See our latest analysis for Petco Health and Wellness Company

ps-multiple-vs-industry
NasdaqGS:WOOF Price to Sales Ratio vs Industry August 9th 2024

What Does Petco Health and Wellness Company's Recent Performance Look Like?

With revenue growth that's inferior to most other companies of late, Petco Health and Wellness Company has been relatively sluggish. Perhaps the market is expecting future revenue performance to lift, which has kept the P/S from declining. You'd really hope so, otherwise you're paying a relatively elevated price for a company with this sort of growth profile.

If you'd like to see what analysts are forecasting going forward, you should check out our free report on Petco Health and Wellness Company.

How Is Petco Health and Wellness Company's Revenue Growth Trending?

Petco Health and Wellness Company's P/S ratio would be typical for a company that's only expected to deliver moderate growth, and importantly, perform in line with the industry.

Retrospectively, the last year delivered virtually the same number to the company's top line as the year before. Regardless, revenue has managed to lift by a handy 19% in aggregate from three years ago, thanks to the earlier period of growth. Accordingly, shareholders probably wouldn't have been overly satisfied with the unstable medium-term growth rates.
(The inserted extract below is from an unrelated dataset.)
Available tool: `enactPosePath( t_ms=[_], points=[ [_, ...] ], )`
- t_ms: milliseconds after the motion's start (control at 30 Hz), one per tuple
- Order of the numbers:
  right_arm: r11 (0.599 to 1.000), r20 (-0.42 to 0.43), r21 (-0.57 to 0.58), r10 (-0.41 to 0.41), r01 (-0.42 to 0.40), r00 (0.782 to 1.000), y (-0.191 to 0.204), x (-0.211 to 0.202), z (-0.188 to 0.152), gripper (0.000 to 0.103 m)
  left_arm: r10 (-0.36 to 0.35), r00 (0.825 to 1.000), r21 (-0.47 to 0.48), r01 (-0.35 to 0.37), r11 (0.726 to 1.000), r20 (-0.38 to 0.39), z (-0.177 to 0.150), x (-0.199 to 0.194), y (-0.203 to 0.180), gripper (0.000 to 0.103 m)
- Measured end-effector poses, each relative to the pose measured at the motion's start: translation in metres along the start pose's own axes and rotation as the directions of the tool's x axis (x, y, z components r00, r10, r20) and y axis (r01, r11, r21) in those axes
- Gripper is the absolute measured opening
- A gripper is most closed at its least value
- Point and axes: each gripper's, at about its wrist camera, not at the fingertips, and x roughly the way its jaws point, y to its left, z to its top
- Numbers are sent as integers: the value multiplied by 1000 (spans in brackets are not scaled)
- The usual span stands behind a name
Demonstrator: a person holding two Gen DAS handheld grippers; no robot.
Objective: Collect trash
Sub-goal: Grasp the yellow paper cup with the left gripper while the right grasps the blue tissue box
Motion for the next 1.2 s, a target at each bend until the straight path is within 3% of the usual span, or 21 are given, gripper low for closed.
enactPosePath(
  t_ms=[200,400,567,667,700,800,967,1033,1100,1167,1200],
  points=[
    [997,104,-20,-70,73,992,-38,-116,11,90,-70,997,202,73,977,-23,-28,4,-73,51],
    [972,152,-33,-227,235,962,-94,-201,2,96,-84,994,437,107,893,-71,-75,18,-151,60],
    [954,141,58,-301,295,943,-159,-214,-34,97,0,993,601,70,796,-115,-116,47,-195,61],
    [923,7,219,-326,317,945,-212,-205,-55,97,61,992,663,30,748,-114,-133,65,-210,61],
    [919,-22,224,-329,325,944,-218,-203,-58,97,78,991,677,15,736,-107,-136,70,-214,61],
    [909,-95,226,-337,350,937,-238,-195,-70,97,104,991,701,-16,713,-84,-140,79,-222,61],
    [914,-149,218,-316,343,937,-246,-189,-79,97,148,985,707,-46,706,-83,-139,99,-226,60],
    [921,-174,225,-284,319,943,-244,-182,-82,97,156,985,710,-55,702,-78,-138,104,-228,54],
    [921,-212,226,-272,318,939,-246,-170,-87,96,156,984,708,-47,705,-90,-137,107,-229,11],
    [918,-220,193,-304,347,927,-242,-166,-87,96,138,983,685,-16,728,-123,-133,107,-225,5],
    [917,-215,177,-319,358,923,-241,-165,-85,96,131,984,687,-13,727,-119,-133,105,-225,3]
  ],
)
Turning to the outlook, the next three years should generate growth of 1.2% per year as estimated by the analysts watching the company. With the industry predicted to deliver 5.5% growth per year, the company is positioned for a weaker revenue result.

With this in mind, we find it intriguing that Petco Health and Wellness Company's P/S is closely matching its industry peers. Apparently many investors in the company are less bearish than analysts indicate and aren't willing to let go of their stock right now. These shareholders may be setting themselves up for future disappointment if the P/S falls to levels more in line with the growth outlook.

The Bottom Line On Petco Health and Wellness Company's P/S

Following Petco Health and Wellness Company's share price tumble, its P/S is just clinging on to the industry median P/S. We'd say the price-to-sales ratio's power isn't primarily as a valuation instrument but rather to gauge current investor sentiment and future expectations.

When you consider that Petco Health and Wellness Company's revenue growth estimates are fairly muted compared to the broader industry, it's easy to see why we consider it unexpected to be trading at its current P/S ratio. When we see companies with a relatively weaker revenue outlook compared to the industry, we suspect the share price is at risk of declining, sending the moderate P/S lower. Circumstances like this present a risk to current and prospective investors who may see share prices fall if the low revenue growth impacts the sentiment.

Before you settle on your opinion, we've discovered 2 warning signs for Petco Health and Wellness Company (1 is significant!) that you should be aware of.

If companies with solid past earnings growth is up your alley, you may wish to see this free collection of other companies with strong earnings growth and low P/E ratios.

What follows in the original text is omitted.